Digital platforms have emerged as one of the few avenues for addressing this gap, though they remain far from a complete solution. In Bangladesh, access to digital technology has expanded rapidly, including among low-income urban communities. According to the Bangladesh Bureau of Statistics, 99% of households own at least one mobile phone, while 72.7% have access to a smartphone. This growing digital connectivity creates opportunities for digital content to reach young people in private, stigma-free ways that classroom instruction and clinic visits often cannot. The evidence of demand is striking. MayaApa, a digital health platform, allows users to submit sensitive health questions anonymously and receive responses from professionals. On YouTube, content developed through KONNECT, a joint initiative of the Government of Bangladesh and Save the Children, has reached audiences that formal health education never could. A single video on puberty has been watched more than 774,000 times. The comments left beneath it are telling: "I wish I had known this earlier." "Please make more videos like this." "I finally understand what is happening to me." These are not the responses of people discovering a distant topic. They are the responses of young people who have been living through these experiences without the understanding they needed.

Yet for many young girls in Dhaka's urban slums, these digital opportunities remain limited. Smartphones are shared within households, and girls are routinely the last to access them. Restrictions imposed by family members, poor connectivity, and low digital literacy all compound the barrier. And beyond access, there is the question of relevance. Most digital SRHR content was not designed with girls in urban slums in mind. When the content does not speak to where you actually are, it does not reach you, even when you technically have access to it.

Photo © UNICEF/Ahsan Khan

 

The platforms exist and the demand is real. Closing the distance between them requires deliberate effort: content co-created with girls in urban slum communities rather than simply aimed at them, distributed through channels that account for shared phones and poor connectivity, and covering consent, rights, and the ability to make or refuse decisions about one's own body—the content most consistently absent and most urgently needed. It also requires the Ministry of Health and Family Welfare and the Ministry of Education to treat this as a shared problem. Girls who are out of school, married, and living in urban poverty fall through the gap between their mandates as currently understood. That gap needs to close.

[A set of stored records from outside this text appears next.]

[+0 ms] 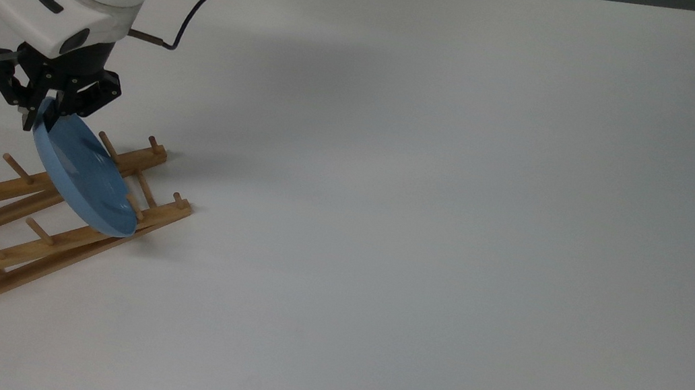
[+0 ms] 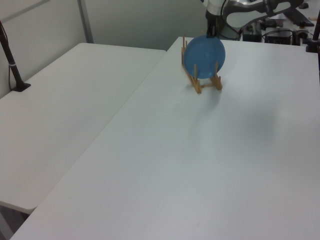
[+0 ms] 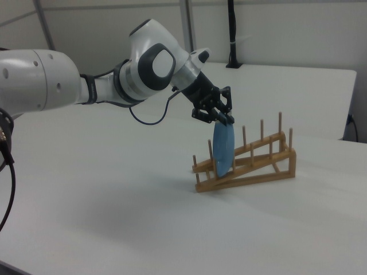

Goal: Pick plate from plate rack
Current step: 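Lower the gripper onto the plate rim and close on it, then lift the blue plate up out of the wooden rack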

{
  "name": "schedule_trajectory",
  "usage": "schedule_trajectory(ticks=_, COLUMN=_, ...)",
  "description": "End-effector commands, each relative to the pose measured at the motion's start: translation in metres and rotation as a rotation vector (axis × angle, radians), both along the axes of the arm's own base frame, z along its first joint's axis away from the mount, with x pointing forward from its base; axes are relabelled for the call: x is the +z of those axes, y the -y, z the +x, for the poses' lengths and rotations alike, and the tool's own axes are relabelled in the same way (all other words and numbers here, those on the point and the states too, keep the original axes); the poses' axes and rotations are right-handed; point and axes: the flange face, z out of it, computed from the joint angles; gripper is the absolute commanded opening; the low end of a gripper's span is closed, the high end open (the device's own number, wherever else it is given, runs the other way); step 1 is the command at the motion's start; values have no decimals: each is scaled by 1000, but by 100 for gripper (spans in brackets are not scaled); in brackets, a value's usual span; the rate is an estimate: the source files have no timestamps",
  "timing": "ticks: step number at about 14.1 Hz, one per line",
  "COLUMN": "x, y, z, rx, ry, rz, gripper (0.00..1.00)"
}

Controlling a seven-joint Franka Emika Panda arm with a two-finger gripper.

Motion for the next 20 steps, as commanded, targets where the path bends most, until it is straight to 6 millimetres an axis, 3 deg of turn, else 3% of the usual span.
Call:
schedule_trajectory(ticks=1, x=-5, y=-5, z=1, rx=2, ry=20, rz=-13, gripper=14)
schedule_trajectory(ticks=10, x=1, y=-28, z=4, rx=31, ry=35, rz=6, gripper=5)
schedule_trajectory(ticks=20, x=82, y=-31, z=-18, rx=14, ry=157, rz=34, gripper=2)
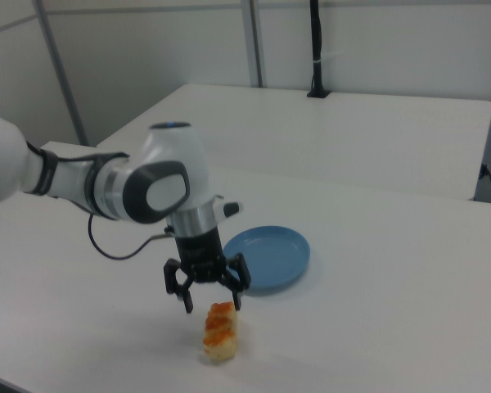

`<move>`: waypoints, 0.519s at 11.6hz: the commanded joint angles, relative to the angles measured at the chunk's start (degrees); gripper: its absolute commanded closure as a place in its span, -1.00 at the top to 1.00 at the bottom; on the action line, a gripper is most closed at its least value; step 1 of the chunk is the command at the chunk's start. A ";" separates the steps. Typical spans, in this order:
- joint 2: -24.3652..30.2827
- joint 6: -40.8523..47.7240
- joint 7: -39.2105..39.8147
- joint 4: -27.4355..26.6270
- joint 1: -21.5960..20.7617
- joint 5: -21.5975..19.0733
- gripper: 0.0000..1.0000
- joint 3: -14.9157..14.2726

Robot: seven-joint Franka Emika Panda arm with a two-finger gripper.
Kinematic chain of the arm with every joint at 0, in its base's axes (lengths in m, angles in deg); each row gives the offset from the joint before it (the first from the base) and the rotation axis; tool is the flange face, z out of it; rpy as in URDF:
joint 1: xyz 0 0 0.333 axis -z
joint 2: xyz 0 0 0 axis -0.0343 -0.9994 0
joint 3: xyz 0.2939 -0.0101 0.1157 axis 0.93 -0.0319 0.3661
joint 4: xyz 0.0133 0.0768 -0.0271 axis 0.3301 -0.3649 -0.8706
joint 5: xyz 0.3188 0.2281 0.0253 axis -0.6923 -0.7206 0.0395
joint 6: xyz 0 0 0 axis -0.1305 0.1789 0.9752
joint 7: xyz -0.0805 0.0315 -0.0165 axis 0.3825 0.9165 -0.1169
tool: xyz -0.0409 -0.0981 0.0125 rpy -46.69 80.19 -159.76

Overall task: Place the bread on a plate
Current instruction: 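Lower the open gripper onto the orange-topped bread roll and close it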

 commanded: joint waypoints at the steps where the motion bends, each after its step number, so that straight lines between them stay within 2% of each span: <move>1: -4.73 -4.86 2.48 -1.38 0.56 1.37 1.00 0.37; 3: -5.70 -5.22 4.67 -1.38 2.04 1.37 1.00 0.37; 5: -6.24 -5.04 5.39 -1.29 3.19 1.20 0.24 0.37; 6: -5.80 -4.43 5.13 -0.68 4.33 -0.02 0.13 0.37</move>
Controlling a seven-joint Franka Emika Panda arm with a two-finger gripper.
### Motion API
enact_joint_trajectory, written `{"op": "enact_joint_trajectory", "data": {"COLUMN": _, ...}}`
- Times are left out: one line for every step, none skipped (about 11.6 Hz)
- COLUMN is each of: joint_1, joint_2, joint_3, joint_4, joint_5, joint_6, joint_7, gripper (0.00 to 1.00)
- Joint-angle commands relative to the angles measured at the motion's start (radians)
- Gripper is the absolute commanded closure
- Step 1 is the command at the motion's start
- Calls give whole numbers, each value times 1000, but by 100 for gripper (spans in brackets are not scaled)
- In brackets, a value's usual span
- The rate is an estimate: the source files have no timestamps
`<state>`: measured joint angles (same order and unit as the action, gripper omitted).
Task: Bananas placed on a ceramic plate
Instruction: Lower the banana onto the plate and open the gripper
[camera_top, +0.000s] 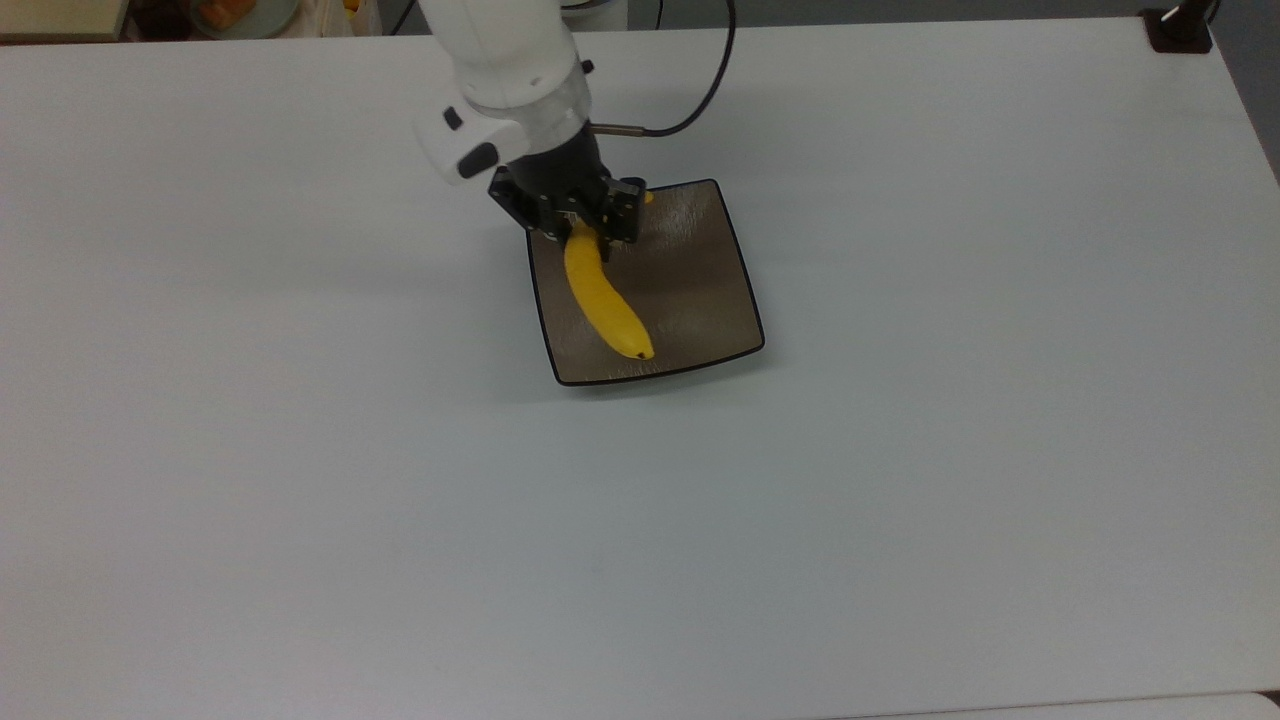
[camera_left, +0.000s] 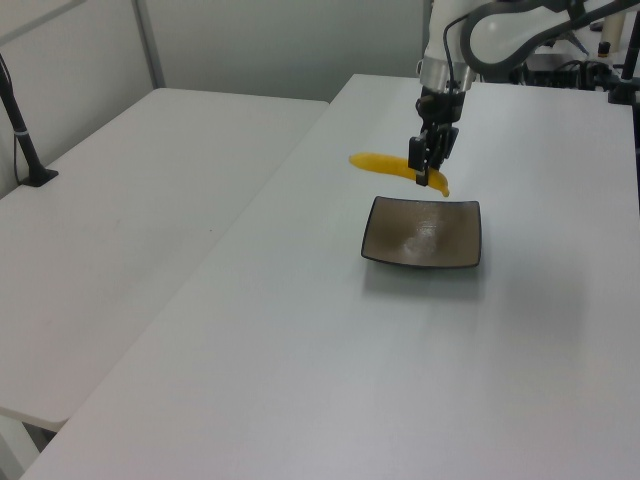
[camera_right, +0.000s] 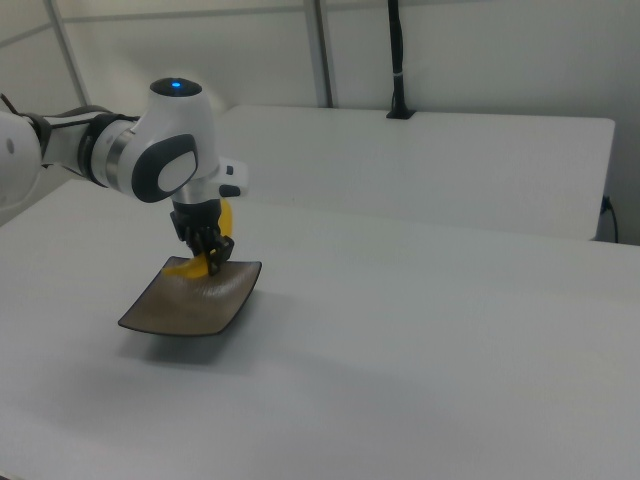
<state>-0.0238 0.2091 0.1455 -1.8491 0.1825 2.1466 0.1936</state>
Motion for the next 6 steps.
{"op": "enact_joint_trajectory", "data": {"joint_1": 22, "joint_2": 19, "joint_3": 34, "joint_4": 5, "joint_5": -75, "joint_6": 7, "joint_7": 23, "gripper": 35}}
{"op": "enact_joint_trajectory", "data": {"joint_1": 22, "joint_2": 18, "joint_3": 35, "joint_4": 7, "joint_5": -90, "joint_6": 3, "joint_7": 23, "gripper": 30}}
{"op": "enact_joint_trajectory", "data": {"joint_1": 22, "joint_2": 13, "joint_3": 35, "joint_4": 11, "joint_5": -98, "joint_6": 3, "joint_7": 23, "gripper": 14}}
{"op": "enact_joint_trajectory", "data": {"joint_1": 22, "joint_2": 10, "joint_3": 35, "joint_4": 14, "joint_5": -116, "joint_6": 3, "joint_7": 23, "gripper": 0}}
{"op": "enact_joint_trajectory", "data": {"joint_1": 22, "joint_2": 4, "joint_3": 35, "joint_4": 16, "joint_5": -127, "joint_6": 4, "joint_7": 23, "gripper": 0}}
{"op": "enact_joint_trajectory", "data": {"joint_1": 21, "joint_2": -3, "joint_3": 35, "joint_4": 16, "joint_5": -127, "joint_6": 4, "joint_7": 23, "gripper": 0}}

If digital SRHR education does not reach the girls who need it most, the consequences will be felt across generations. Girls who cannot exercise their reproductive rights cannot protect themselves within early marriages, delay pregnancies they did not choose, or access services they do not know exist. The progress Bangladesh has made in reducing child marriage and improving maternal health will continue to stall precisely where need is greatest. A country that excludes its most vulnerable girls from conversations about their own bodies and rights is not narrowing inequalities. It is deepening them.


The experiences cited in this article reflect initial findings from field visits conducted as part of the Together Project 2.0, an ongoing research initiative on SRHR education among marginalised youth in Bangladesh at the BRAC James P Grant School of Public Health, BRAC University.


Suchona Rani Kairi and Zumana Hayat Khan are early-career public health researchers based in Dhaka, Bangladesh.